Task: Scan the records for the word "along". Return each line where it is found.

Data section:
*** Begin section ***

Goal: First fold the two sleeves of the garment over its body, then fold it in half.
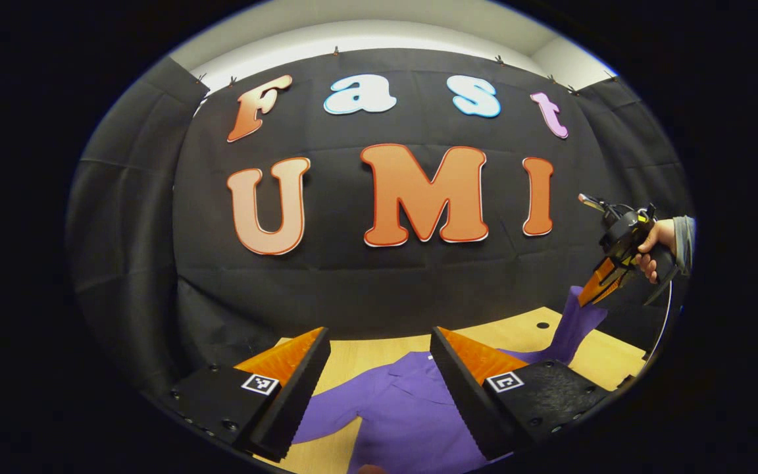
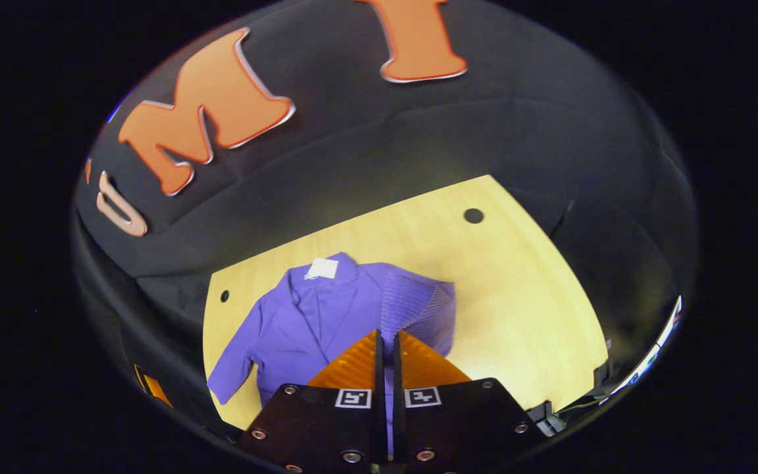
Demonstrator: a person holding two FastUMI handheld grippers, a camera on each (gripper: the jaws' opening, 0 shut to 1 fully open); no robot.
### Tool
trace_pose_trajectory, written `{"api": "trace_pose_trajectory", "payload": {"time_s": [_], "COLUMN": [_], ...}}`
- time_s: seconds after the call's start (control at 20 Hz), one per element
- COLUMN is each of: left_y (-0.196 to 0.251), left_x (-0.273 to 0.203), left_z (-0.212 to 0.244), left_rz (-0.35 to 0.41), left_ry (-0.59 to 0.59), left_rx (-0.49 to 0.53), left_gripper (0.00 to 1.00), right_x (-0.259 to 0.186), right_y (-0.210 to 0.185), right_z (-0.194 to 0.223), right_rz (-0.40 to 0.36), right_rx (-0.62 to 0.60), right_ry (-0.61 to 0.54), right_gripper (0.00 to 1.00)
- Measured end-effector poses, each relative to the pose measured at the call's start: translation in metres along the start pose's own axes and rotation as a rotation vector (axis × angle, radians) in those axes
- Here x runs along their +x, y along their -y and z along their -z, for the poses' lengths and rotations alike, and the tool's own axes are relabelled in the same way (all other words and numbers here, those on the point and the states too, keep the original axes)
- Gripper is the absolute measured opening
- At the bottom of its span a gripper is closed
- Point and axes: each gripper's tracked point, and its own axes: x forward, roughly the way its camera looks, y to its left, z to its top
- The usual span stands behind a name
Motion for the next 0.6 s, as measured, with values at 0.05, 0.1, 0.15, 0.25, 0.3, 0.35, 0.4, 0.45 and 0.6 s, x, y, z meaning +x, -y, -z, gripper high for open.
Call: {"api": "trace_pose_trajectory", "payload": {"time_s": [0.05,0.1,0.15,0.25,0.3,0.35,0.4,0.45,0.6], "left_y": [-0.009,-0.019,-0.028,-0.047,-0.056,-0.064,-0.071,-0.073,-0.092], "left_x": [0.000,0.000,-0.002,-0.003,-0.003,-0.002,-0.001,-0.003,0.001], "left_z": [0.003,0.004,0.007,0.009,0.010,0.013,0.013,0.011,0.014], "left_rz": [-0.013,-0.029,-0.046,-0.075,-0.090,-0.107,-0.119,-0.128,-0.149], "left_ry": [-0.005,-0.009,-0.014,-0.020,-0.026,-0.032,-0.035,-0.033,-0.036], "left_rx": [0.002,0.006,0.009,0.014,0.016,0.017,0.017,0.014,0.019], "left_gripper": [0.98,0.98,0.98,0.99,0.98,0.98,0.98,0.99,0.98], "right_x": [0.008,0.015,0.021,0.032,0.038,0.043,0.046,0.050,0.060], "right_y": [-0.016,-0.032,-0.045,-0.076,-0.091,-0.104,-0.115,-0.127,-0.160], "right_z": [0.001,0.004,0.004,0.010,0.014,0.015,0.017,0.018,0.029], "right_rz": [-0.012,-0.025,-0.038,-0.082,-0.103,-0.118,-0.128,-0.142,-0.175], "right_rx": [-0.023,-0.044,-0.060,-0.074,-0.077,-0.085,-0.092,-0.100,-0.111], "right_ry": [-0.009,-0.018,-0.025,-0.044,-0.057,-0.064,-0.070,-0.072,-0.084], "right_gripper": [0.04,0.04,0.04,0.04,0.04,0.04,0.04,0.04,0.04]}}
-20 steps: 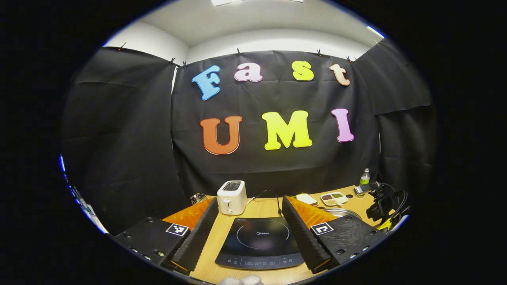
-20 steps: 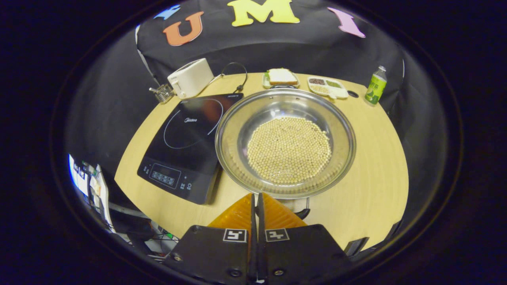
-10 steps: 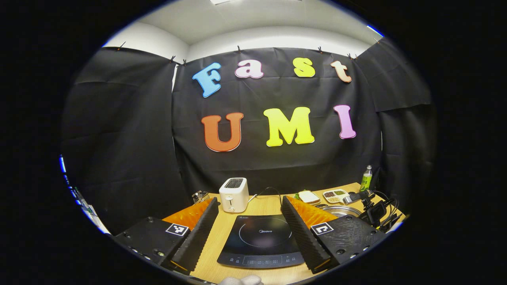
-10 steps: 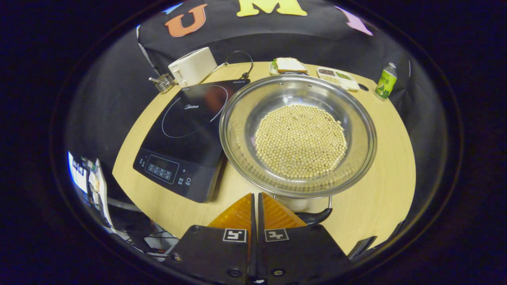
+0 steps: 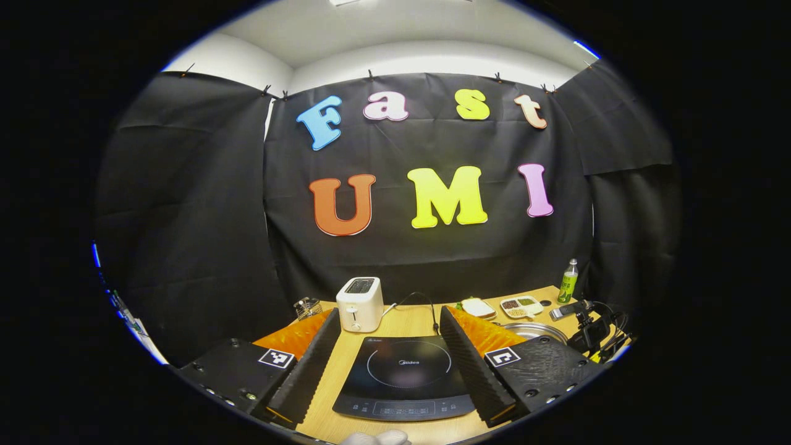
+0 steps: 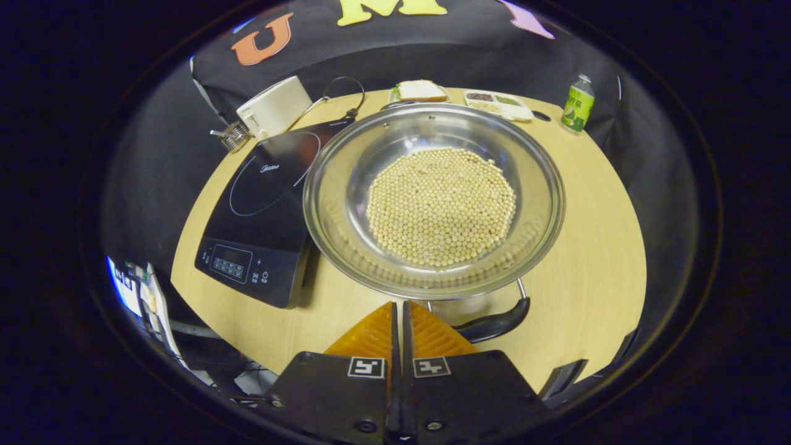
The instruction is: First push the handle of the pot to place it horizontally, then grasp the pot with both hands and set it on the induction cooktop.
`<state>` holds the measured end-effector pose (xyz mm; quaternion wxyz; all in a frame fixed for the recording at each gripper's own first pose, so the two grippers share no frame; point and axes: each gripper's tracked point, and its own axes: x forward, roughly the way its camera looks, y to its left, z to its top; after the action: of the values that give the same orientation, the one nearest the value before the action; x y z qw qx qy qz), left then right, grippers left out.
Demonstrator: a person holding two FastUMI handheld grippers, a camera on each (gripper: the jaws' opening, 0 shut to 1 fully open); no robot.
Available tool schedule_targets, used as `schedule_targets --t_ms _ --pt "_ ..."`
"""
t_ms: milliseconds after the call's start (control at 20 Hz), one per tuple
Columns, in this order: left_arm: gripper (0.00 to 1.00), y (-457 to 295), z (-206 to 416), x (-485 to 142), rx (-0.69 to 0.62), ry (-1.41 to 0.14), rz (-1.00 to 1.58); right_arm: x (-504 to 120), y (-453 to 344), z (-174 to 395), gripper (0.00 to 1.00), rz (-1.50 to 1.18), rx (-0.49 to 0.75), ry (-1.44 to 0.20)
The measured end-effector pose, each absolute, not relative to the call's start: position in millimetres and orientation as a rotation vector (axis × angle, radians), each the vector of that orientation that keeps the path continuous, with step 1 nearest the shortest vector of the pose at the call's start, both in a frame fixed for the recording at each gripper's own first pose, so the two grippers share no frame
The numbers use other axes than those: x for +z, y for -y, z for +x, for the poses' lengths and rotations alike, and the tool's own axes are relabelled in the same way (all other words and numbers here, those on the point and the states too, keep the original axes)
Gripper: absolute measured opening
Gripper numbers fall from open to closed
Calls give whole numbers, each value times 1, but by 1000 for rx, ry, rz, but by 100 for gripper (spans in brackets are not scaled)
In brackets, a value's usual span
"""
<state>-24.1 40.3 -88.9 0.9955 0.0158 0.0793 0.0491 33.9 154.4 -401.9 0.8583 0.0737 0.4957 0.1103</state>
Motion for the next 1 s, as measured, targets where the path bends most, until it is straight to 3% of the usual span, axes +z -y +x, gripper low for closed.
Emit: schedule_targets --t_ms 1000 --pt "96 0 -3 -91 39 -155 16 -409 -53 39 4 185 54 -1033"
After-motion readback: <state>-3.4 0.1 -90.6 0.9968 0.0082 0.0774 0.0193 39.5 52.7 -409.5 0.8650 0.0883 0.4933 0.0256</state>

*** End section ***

Output of the task:
- Measured end-effector poses, each relative to the pose measured at the call's start: translation in metres along the start pose's own axes and rotation as a rotation vector (axis × angle, radians) in those axes
- Here x runs along their +x, y along their -y and z along their -z, for the poses' lengths and rotations alike, and the tool's own axes are relabelled in the same way (all other words and numbers here, those on the point and the states too, keep the original axes)

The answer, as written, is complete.